To protect himself, Mal begins looking into possible suspects—and sees a killer in everyone around him. But Mal doesn’t count on the investigation leaving a trail of death in its wake. Suddenly, a series of shocking twists leaves more victims dead—and the noose around Mal’s neck grows so tight he might never escape.
Rules for Perfect Murder is a book about, well, murder of course. we follow our narrator who runs a little bookshop. He’s happy with his day to day life living in his own little bubble. Until the FBI knock on his door, asking him about a blog post he wrote years ago about the 8 perfect literary murders because someone is murdering people according to that list.
First off, I loved the literary vibes that this had. A lot of this novel was spent in his cozy little bookshop, or with him reading the related books. It felt like a beautiful literary experience as we travel through the stories he’s reading and working at the shop, we were transported to every location with him, and it was truly interesting to see the stories through his eyes.
But let’s talk about our narrator, who was super unreliable and jittery. Early on, we see him mention that he’s not telling the whole truth. I enjoyed the idea that he was writing this book as a ‘memoir’ of sorts to expel all his sins as it made for an intriguing idea. Quickly, we find out why he’s not telling the truth, and we find out WHAT the truth is which is a little bit insane to say the least. Hearing about that event really solidifies the idea that he is untrustworthy, and should always be a suspect. It meant that when you were reading this, you were constantly second-guessing everything.
The pacing was perfect too.
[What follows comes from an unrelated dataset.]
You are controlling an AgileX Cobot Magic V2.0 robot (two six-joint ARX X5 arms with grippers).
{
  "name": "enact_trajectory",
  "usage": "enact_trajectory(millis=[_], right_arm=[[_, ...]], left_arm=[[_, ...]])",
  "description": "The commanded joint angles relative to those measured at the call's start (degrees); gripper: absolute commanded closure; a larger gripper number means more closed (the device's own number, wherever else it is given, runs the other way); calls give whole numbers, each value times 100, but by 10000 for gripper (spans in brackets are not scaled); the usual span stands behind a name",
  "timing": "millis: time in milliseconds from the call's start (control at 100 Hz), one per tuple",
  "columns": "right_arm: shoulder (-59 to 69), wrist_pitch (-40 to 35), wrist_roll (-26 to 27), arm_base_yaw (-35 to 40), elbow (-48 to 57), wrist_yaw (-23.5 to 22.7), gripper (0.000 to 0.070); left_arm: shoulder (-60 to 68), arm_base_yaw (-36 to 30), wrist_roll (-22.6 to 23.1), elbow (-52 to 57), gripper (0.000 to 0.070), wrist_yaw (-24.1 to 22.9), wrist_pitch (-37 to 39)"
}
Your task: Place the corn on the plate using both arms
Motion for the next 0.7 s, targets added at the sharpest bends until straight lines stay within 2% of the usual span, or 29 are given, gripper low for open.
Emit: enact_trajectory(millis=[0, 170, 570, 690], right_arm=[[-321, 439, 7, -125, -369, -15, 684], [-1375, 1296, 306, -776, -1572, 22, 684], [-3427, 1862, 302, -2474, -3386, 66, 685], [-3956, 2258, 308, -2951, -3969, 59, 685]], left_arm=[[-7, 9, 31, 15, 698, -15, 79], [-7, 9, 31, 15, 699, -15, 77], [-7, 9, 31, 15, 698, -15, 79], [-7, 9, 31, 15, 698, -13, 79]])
I ended up reading 200 pages of this book in a single day! I couldn’t put it down for even a minute. The night before I read the first 60ish pages but had to stop because I was falling asleep! I found overall that it was a fast-paced ride that meant that I had to keep going because I just needed to know what happened
However, the ending really ruined it for me because the reveal was disappointing. The character who was revealed to be the killer was not a disappointing choice per se, but the way it was executed left so much more to be desired. I wanted a big bang for the end, something dramatic and not just, what we were given.
Overall, even with the disappointing ending, I still really enjoyed my time with this book and I will be keeping an eye out for his future books since he managed to weave a phenomenal story this time.